Klager verzoekt in de gelegenheid te worden gesteld het beroep nader mondeling toe te lichten. De beroepscommissie wijst dit verzoek af, nu zij zich op basis van de stukken voldoende ingelicht acht op het beroep te beslissen. Klager ondergaat een gevangenisstraf van vijftien jaren, met aftrek, wegens het medeplegen van moord. De wettelijk vroegst mogelijke v.i.-datum valt op of omstreeks 26 juli 2023. Artikel 34 van de Regeling tijdelijk verlaten van de inrichting (de Regeling) bepaalt dat strafonderbreking kan worden verleend wegens zodanig bijzondere omstandigheden in de persoonlijke sfeer, dat niet kan worden volstaan met een andere vorm van verlof. Op grond van artikel 36 in verbinding met artikel 23 van de Regeling kan strafonderbreking worden verleend voor een bezoek aan een in ernstig psychische nood verkerende kind van de gedetineerde.
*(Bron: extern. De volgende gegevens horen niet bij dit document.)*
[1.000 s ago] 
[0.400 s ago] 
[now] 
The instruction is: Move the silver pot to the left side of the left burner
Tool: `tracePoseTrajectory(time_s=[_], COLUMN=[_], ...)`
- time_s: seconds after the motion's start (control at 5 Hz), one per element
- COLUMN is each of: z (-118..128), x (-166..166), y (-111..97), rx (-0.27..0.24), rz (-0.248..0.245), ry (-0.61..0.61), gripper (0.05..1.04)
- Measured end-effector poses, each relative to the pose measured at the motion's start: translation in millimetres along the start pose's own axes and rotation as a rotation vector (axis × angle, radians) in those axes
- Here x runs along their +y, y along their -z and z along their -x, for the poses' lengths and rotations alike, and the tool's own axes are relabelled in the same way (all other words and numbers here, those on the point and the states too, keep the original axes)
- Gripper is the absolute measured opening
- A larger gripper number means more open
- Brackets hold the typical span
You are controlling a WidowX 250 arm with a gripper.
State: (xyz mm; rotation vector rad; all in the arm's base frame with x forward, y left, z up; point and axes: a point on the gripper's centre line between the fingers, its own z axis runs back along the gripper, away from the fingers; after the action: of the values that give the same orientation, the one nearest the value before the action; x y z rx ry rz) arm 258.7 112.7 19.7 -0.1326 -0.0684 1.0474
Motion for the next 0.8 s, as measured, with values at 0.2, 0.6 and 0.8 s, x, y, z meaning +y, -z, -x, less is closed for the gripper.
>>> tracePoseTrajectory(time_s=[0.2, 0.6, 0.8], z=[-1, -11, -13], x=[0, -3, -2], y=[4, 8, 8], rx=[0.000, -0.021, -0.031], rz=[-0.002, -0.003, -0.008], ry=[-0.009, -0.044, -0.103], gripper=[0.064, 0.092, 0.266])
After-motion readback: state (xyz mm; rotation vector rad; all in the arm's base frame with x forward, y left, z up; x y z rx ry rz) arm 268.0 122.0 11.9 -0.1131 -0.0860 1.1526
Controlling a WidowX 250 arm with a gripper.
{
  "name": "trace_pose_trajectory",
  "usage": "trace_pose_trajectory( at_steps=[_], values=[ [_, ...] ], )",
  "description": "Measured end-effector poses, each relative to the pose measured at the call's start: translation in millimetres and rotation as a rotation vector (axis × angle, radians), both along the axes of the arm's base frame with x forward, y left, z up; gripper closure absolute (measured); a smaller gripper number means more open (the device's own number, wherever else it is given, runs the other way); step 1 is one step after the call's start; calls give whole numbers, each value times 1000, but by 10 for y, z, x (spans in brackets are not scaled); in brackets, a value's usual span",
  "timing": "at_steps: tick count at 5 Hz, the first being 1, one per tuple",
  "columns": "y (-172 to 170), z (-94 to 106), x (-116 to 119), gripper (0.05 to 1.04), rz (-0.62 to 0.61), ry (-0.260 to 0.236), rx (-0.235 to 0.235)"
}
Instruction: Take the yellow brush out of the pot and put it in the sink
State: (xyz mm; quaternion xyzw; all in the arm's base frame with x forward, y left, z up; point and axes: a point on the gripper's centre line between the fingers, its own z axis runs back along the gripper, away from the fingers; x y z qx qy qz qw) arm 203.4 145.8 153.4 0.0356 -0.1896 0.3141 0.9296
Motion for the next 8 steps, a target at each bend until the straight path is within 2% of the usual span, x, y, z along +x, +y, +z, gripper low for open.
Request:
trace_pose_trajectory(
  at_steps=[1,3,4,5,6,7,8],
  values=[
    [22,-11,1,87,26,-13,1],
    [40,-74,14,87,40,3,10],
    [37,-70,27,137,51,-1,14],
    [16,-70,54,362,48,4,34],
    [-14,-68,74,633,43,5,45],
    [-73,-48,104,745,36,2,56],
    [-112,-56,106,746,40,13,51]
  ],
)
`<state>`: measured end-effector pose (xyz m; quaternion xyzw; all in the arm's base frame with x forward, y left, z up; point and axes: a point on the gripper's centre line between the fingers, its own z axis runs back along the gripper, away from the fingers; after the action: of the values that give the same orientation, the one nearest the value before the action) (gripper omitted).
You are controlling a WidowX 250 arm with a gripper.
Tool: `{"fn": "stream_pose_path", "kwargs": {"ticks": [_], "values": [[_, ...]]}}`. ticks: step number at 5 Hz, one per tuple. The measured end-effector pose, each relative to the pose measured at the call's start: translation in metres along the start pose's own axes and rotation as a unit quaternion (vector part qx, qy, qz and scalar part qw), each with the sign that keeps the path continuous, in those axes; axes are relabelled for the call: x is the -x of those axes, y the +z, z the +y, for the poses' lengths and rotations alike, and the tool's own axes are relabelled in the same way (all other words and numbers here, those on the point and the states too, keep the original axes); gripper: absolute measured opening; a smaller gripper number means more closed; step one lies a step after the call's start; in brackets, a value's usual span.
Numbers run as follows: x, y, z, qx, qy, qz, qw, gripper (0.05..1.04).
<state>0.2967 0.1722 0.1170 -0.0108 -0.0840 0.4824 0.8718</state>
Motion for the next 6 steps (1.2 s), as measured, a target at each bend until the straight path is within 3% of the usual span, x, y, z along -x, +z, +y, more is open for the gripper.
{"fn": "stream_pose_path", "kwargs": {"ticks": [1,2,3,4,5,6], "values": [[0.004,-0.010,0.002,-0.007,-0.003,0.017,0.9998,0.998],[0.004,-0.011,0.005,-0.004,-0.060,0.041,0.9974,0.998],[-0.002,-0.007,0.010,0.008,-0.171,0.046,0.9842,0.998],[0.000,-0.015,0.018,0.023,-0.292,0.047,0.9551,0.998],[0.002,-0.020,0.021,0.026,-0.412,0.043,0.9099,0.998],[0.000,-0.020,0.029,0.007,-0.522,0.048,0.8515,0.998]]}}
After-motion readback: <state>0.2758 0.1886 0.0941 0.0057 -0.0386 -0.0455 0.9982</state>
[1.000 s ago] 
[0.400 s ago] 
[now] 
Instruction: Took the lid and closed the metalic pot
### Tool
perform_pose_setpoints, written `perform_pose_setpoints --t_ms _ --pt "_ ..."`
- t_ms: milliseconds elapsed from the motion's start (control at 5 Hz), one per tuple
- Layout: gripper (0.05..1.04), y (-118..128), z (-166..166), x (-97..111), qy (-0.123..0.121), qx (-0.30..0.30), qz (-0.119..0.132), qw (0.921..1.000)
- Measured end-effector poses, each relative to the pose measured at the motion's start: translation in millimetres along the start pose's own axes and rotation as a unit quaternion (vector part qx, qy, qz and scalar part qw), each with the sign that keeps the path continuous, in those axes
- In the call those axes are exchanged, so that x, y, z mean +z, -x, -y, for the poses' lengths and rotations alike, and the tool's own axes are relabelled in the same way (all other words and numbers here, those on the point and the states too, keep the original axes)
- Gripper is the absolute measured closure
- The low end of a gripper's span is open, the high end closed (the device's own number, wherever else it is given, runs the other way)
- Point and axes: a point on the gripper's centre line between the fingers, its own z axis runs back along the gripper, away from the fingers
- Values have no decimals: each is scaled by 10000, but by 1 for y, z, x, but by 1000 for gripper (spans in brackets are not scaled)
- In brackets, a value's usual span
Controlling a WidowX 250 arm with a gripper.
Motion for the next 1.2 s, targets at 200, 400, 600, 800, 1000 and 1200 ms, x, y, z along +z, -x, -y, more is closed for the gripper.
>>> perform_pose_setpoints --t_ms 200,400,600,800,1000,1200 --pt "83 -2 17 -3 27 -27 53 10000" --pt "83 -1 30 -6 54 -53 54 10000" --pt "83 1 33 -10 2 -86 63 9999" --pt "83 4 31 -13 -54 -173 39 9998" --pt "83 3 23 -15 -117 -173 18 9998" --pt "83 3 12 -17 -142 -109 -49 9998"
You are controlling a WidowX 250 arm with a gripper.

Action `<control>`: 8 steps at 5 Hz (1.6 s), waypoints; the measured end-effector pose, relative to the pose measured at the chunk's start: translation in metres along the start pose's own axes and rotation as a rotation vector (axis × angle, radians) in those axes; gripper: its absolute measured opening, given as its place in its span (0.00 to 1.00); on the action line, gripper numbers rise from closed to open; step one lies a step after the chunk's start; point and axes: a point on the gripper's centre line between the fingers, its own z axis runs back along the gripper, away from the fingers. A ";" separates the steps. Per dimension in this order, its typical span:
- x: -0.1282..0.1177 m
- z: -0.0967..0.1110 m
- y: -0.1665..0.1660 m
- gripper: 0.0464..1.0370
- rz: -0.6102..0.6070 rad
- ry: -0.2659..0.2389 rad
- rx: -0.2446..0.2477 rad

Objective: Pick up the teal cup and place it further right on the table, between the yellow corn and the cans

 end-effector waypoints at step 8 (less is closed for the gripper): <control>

Klager verzoekt om strafonderbreking voor de duur van drie maanden teneinde voor zijn vier kinderen te zorgen. De beroepscommissie is van oordeel dat sprake is van omstandigheden die een forse contra-indicatie vormen voor verlofverlening en dat deze omstandigheden een afwijzing van klagers verlofaanvraag rechtvaardigen. Uit de stukken komt naar voren dat zorgen bestaan omtrent de ontwikkeling en het (geestelijke) welzijn van klagers kinderen. Deze zorgen zijn (onder meer) ontstaan doordat klager thans is gedetineerd voor het medeplegen van moord op de moeder van zijn kinderen. Ook is de noodzaak voor het verlenen van strafonderbreking onvoldoende aannemelijk geworden, nu klagers familie gedurende zijn detentie de zorg van zijn kinderen op zich heeft genomen. JBRR heeft gemeld dat het onduidelijk is wat een eventueel te verlenen strafonderbreking van drie maanden kan betekenen ter verzachting van het leed van klagers kinderen. Bovendien beschikt klager niet over een aanvaardbaar verlofadres. Het door klager opgegeven verlofadres betreft de woning waar het misdrijf heeft plaatsgevonden. De politie, de vrijhedencommissie en JBRR geven te kennen dat een eventueel te verlenen strafonderbreking maatschappelijke onrust zal veroorzaken. Gelet op het voorgaande kan de beslissing van de Minister, ondanks het positieve advies van de medisch adviseur, bij afweging van alle in aanmerking komende belangen en gelet op de weigeringsgronden zoals bedoeld in artikel 4 onder f, i en j van de Regeling, niet als onredelijk of onbillijk worden aangemerkt. Het beroep zal ongegrond worden verklaard.

4.         De uitspraak

De beroepscommissie verklaart het beroep ongegrond.

Aldus gegeven door de beroepscommissie voornoemd, bestaande uit mr. C.M. van der Bas, voorzitter, J.G.A. van den Brand en J. Schagen MA, leden, in tegenwoordigheid van M.G. Bikker, secretaris, op 1 maart 2019.